Un point souvent sous-estimé : l’assurance. Un charter nautique ne couvre pas les mêmes risques qu’une croisière en compagnie. Vérifier que l’assurance proposée par le loueur est suffisante, et éventuellement compléter avec une assurance voyage adaptée à la pratique nautique. Les détails contractuels varient d’un loueur à l’autre.
Pour comparer les formules disponibles, la section Croisières de World Oceans donne un aperçu des types de bateaux et de voyages organisés. La section Choix du bateau aide à distinguer voilier, catamaran et bateau à moteur selon le profil du groupe. Si c’est votre première approche de ce type de séjour, la page Préparatifs couvre les questions de budget, d’assurance et de documents à réunir.
FAQ
Faut-il être navigateur pour faire cette croisière ? Non. La formule avec skipper professionnel permet de naviguer sans expérience préalable. L’équipage gère la navigation, les manœuvres et la météo. Ce type de charter reste disponible en Guadeloupe, notamment depuis la marina du Gosier. Pour naviguer en autonomie, une qualification de type permis hauturier ou équivalent est en revanche nécessaire.
Quelle est la meilleure période pour naviguer entre la Guadeloupe et les Saintes ? De décembre à avril pour les meilleures conditions : alizés stables, météo lisible, mer accessible. C’est aussi la haute saison touristique, avec des charters plus chers et des mouillages plus chargés. De mai à juin et en novembre, les conditions sont acceptables mais plus variables. La saison cyclonique (juin à novembre) impose une vigilance particulière et des vérifications auprès de l’assureur.

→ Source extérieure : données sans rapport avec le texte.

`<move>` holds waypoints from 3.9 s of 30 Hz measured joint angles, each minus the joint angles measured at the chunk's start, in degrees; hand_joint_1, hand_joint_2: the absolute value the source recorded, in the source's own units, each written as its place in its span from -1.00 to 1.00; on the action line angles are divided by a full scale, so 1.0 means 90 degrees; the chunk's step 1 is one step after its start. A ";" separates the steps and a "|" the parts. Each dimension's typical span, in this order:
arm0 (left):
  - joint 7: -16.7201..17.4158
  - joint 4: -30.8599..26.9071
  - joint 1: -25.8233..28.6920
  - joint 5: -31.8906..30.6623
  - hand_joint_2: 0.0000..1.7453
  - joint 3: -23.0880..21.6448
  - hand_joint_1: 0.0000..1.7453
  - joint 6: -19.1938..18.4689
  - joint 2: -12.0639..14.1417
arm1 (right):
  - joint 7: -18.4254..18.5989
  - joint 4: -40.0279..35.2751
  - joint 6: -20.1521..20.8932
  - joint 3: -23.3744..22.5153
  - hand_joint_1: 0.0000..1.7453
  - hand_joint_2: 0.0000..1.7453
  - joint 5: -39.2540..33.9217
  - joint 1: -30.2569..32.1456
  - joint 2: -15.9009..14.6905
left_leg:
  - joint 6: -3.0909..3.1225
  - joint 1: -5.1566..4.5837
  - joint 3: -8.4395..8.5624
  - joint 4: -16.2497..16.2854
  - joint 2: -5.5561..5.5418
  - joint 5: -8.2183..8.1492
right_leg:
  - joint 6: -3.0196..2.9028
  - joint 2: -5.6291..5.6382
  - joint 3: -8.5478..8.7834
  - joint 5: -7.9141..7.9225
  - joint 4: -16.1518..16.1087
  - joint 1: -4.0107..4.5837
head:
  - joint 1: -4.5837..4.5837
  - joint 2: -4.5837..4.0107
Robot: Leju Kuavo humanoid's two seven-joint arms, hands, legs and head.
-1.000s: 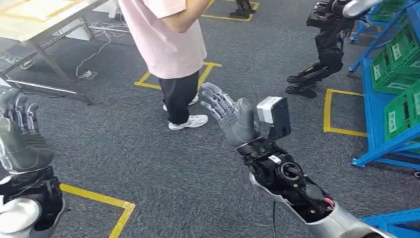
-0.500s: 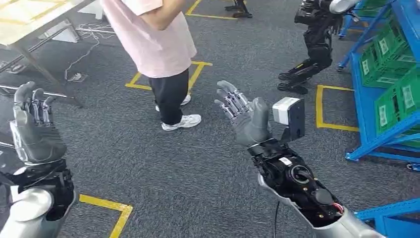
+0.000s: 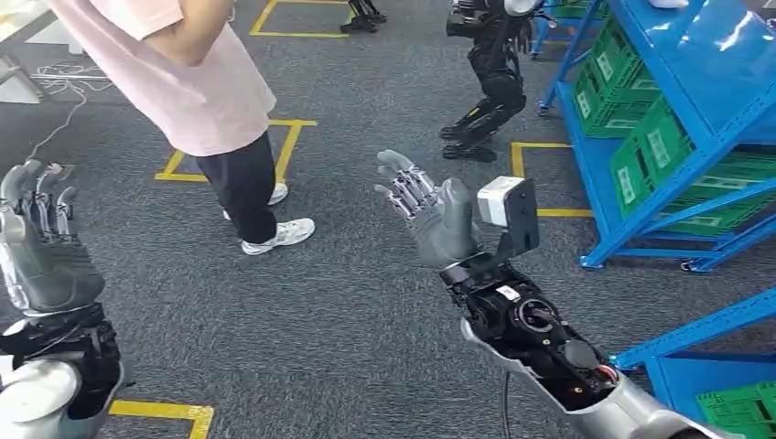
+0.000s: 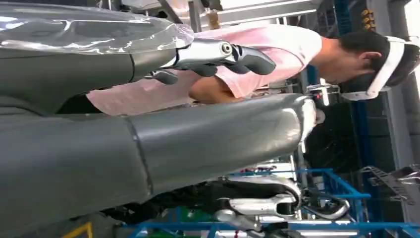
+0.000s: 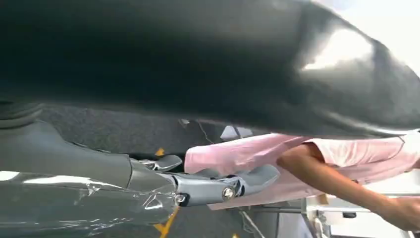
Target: Take the parts from the cabinet and place them on the table.
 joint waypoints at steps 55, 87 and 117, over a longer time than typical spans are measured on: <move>-0.0002 0.0080 0.0117 -0.0017 -1.00 0.0000 -1.00 0.0119 -0.0019 | -0.0163 0.0068 0.0104 -0.0005 -1.00 -1.00 -0.0022 0.0101 0.0024 | -0.0055 -0.0058 -0.0791 0.1910 0.0304 -0.0839 | -0.0241 -0.0303 0.0126 0.0062 -0.0144 0.0096 | 0.0029 0.0002; 0.0039 0.0066 0.0107 -0.0068 -1.00 0.0000 -1.00 0.0139 -0.0017 | -0.0153 0.0100 0.0155 -0.0005 -1.00 -1.00 -0.0022 0.0096 0.0049 | -0.0004 -0.0036 -0.0533 0.1301 0.0292 -0.0476 | -0.0207 -0.0238 0.0073 0.0089 -0.0116 0.0070 | -0.0024 0.0000; 0.0002 0.0083 -0.0034 0.0007 -1.00 0.0002 -1.00 0.0029 -0.0015 | -0.0107 0.0102 0.0138 -0.0005 -1.00 -1.00 -0.0032 -0.0029 0.0058 | 0.0004 -0.0063 -0.0667 0.1623 0.0299 -0.0653 | -0.0231 -0.0259 0.0077 0.0106 -0.0141 0.0089 | 0.0000 0.0000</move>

Peut-on combiner ferry et séjour à terre sans louer un bateau ? Oui. Le ferry depuis Trois-Rivières dessert Terre-de-Haut régulièrement. Il est possible de séjourner sur place en gîte ou petit hôtel et de visiter les îles sans bateau. Ce n’est pas une croisière, mais c’est une alternative cohérente pour découvrir les Saintes à moindre coût. Les hébergements sont limités et se remplissent vite en haute saison : réserver tôt.
Les Saintes restent l’une des destinations les plus cohérentes des Petites Antilles pour une première croisière aux Antilles ou pour ceux qui veulent retrouver quelque chose de calme et bien délimité. L’itinéraire est court, les escales sont lisibles, et la navigation ne dépasse pas ce que beaucoup peuvent gérer avec un bon équipement.
Ce qui différencie un séjour réussi d’un passage décevant, c’est souvent le timing et la formule, pas la destination elle-même. Choisir la bonne saison, vérifier la couverture d’assurance, et ne pas surcharger le programme sont les arbitrages qui comptent vraiment.
Pour affiner le choix de la destination et comparer d’autres zones de navigation, la section Destinations donne un aperçu des archipels et des contraintes propres à chaque zone.
Les informations pratiques peuvent évoluer, en particulier les prix, horaires, règles de transport, conditions d’accès et formalités. Vérifiez toujours les détails importants auprès des sites officiels avant de réserver ou de vous déplacer.